As state by the investigators, “Outcomes in RAS-mutant metastatic colorectal cancer remain poor and patients have limited therapeutic options. Adavosertib is the first small-molecule inhibitor of WEE1 kinase. We hypothesized that aberrations in DNA replication seen in metastatic colorectal cancer with both RAS and TP53 mutations would sensitize tumors to WEE1 inhibition.”

Study Details

In the open-label multicenter trial, which enrolled newly diagnosed patients with both mutations  between April 2017 and March 2020, 69 patients (intention-to-treat [ITT] population) who had stable disease or achieved response after 16 weeks of chemotherapy were randomly assigned 2:1 to receive oral adavosertib at 250 mg (first 21 patients) or 300 mg once daily on days 1 to 5 and 8 to 12 of 3-week cycles (n = 44) or active monitoring (n = 25).

The primary outcome measure was progression-free survival in the per-protocol population, consisting of 40 patients in the adavosertib group vs 24 in the active monitoring group. Analyses were adjusted for location of primary tumor, World Health Organization performance status, baseline disease assessment, number of metastases, and first-line therapy.

KEY POINTS

  • Adavosertib prolonged progression-free survival vs active monitoring.
  • Greater benefit of adavosertib was seen in patients with left-sided primary tumors.

Progression-Free Survival

In the primary analysis in the per-protocol population, median progression-free survival was 3.61 months in the adavosertib group vs 1.87 months in the active monitoring group (adjusted hazard ratio [HR] = 0.35, 95% confidence interval [CI] = 0.18–0.68, P = .0022). In the ITT population, the adjusted hazard ratio was 0.40 (95% CI = 0.21–0.75, P = .0051). Disease control rates were 47% vs 28%. In the ITT population, median overall survival was 14.0 vs 12.8 months (adjusted HR = 0.92, 95% CI = 0.44–1.94, P =.93).
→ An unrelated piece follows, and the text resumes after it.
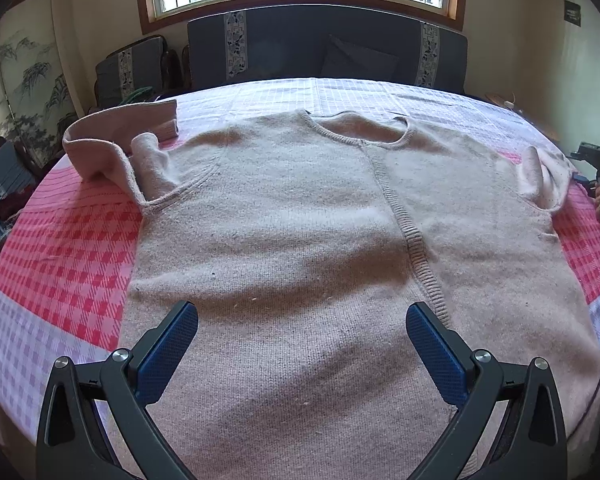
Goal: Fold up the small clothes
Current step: 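Grasp the sweater sleeve cuff with the right gripper and lift it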
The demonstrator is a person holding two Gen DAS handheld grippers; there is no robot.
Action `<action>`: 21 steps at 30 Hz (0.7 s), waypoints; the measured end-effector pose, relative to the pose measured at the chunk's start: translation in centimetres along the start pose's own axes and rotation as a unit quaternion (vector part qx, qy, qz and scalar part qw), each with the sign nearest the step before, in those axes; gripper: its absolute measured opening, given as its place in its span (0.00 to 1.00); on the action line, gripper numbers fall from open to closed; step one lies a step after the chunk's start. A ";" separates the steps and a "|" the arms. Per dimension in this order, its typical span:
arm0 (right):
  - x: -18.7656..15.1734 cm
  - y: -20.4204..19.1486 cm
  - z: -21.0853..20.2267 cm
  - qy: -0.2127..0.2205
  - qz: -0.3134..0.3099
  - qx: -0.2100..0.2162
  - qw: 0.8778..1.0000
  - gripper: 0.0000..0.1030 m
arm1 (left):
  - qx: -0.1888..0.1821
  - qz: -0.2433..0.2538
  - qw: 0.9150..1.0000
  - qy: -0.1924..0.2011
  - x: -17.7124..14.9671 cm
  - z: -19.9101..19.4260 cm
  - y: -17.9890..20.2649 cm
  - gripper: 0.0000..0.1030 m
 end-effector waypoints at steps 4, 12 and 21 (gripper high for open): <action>-0.5 1.0 0.7 -0.014 0.023 -0.006 1.000 0.05 | -0.004 -0.009 1.000 -0.002 -0.2 0.2 -0.5 1.00; -3.2 -10.0 -9.6 0.060 -0.073 0.098 0.991 0.06 | -0.003 -0.039 0.999 0.029 0.0 -2.2 -3.1 1.00; -18.4 -31.0 -13.6 0.012 -0.167 0.232 0.958 0.06 | 0.006 -0.047 0.997 0.065 -0.8 -5.2 -6.2 1.00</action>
Point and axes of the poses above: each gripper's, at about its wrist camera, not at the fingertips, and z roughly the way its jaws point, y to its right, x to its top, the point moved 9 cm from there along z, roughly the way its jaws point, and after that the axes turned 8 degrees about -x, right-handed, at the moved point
In a prespecified subgroup analysis, a progression-free survival benefit was observed in patients treated with adavosertib with left-sided primary tumors (median = 3.61 vs 1.87 months, HR = 0.24, 95% CI = 0.11–0.51) but not in those with right-sided tumors (median = 1.87 vs 1.91 months, HR = 1.02, 95% CI = 0.41–2.56; P = .043 for interaction). In an unplanned subgroup analysis, an overall survival benefit was observed for left-sided tumors (median = 14.1 vs 11.3 months, HR = 0.37, 95% CI = 0.15–0.87) but not in right-sided tumors (median = 6.5 vs 15.5 months, HR = 6.5, 95% CI = 0.72–6.43; P = .0032 for interaction).

Adverse Events

The most common adverse events of any grade in the adavosertib group included fatigue (75% vs 56% in active monitoring group), nausea (68% vs 32%), diarrhea (61% vs 28%), and vomiting (41% vs 4%). Grade ≥ 3 adverse events observed in the adavosertib group and not in the active monitoring group included fatigue in 11% of patients, diarrhea in 9%, nausea in 5%, and vomiting in 2%; grade ≥ 3 neutropenia occurred in 7% of patients in the adavosertib group. Grade 3 diarrhea occurred more frequently at the 300 mg vs 250 mg dose (14% vs 4%), with the toxicity profile otherwise being similar for the two doses.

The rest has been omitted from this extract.